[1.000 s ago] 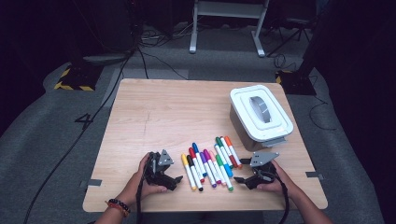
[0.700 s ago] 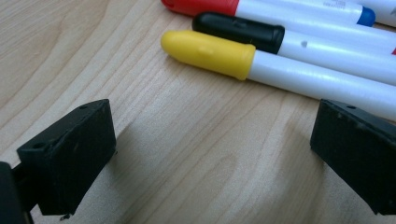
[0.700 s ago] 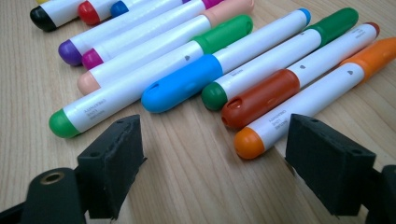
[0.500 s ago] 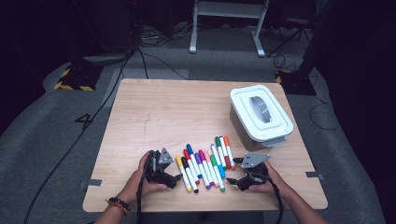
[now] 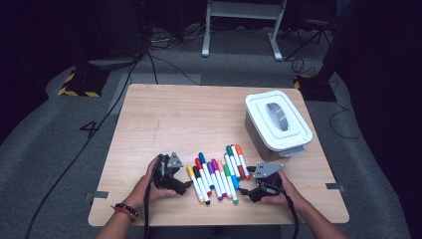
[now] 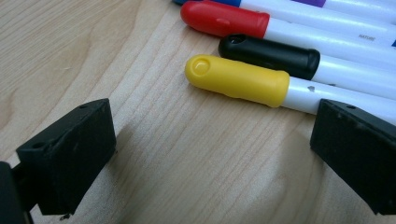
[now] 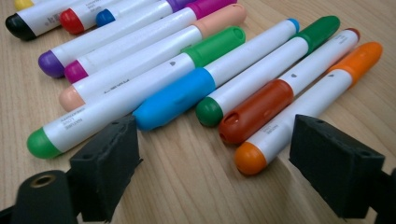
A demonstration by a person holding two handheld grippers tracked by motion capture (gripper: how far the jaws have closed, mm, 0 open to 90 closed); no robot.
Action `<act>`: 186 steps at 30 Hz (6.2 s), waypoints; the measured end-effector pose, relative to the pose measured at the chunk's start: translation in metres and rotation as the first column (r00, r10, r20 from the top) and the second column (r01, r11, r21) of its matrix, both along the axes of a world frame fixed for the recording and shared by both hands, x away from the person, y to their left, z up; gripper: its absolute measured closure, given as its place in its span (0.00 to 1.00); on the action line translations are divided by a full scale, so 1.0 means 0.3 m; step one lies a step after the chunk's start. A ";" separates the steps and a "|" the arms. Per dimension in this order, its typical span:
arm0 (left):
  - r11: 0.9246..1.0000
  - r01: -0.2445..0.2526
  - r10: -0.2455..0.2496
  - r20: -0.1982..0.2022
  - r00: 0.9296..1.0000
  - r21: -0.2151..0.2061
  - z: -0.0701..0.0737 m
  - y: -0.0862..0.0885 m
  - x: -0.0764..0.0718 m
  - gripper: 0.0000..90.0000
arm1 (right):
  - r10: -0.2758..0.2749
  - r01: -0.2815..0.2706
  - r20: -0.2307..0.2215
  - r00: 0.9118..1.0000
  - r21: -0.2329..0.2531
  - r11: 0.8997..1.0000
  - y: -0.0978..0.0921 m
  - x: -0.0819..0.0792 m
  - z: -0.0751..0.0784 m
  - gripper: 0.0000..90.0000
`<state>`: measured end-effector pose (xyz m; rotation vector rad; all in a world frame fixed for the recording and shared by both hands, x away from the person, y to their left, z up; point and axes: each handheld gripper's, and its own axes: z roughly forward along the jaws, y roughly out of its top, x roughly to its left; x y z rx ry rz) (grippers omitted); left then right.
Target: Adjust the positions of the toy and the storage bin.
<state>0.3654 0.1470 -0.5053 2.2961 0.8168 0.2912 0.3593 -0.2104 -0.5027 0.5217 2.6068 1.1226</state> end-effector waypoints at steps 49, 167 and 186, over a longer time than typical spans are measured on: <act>0.999 -0.054 0.054 0.000 0.999 0.000 -0.001 0.198 -0.111 0.00 | -0.380 0.364 0.183 0.907 0.118 0.924 -0.322 0.198 0.529 0.42; 1.000 0.007 -0.007 -0.005 1.000 0.002 0.000 -0.002 -0.046 0.00 | 0.224 -0.223 0.041 0.974 -0.041 0.974 0.132 0.508 0.524 0.75; 1.000 -0.006 0.006 -0.003 1.000 0.001 0.000 0.054 -0.054 0.00 | 0.094 -0.094 -0.003 0.996 0.007 0.996 0.159 0.526 0.491 0.58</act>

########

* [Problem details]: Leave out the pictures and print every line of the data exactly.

* [Your solution]:
[1.000 s ago] 
[0.700 s ago] 
[0.700 s ago] 
[0.500 s ago] 
[now] 
[now] 
[now] 
A demonstration by a person holding two handheld grippers tracked by motion capture (gripper: how far the jaws have closed, mm, 0 open to 90 closed); no robot.
Action `<act>`: 186 steps at 30 Hz (6.2 s), waypoints; the measured end-effector pose, relative to the pose measured at the chunk's start: translation in metres and rotation as the first column (r00, r10, r20 from the top) and the second column (r01, r11, r21) of its matrix, both along the axes of a world frame fixed for the recording and shared by both hands, x away from the person, y to their left, z up; gripper: its absolute measured closure, given as its place in its span (0.00 to 1.00); on the action line translations are divided by a full scale, so 1.0 means 0.3 m; step one lies a step after the chunk's start. A ";" separates the steps and a "|" the arms. Per dimension in this order, its typical span:
arm0 (left):
  - r11: 0.9246..1.0000
  - r01: -0.2445..0.2526
  - r10: -0.2455..0.2496
  - r20: -0.1982..0.2022
  - r00: 0.9296..1.0000
  - r21: -0.2151..0.2061
  - z: -0.0701..0.0737 m
  - y: -0.0862..0.0885 m
  - x: -0.0764..0.0718 m
  - gripper: 0.0000..90.0000
arm1 (right):
  - r10: -0.2758..0.2749
  - r01: -0.2815..0.2706
  - r20: -0.2307..0.2215
  - r00: 0.9118..1.0000
  - r21: -0.2329..0.2531
  - r11: 0.8997..1.0000
  - y: -0.0978..0.0921 m
  - x: -0.0819..0.0792 m
  - z: -0.0751..0.0784 m
  - gripper: 0.0000..90.0000
`<state>`: measured end-effector pose (xyz m; rotation vector rad; all in a world frame fixed for the recording and shared by both hands, x away from the person, y to their left, z up; point and axes: each handheld gripper's, and its own axes: z roughly forward along the jaws, y roughly out of its top, x roughly to its left; x y z rx ry rz) (grippers omitted); left then right.
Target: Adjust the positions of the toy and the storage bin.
<state>0.3654 0.1470 -0.5053 2.2961 0.8168 0.2912 0.3593 -0.2104 -0.5027 0.5217 2.6068 1.1226</state> end-effector waypoints at steps 49, 167 and 186, over a longer time than typical spans are measured on: <act>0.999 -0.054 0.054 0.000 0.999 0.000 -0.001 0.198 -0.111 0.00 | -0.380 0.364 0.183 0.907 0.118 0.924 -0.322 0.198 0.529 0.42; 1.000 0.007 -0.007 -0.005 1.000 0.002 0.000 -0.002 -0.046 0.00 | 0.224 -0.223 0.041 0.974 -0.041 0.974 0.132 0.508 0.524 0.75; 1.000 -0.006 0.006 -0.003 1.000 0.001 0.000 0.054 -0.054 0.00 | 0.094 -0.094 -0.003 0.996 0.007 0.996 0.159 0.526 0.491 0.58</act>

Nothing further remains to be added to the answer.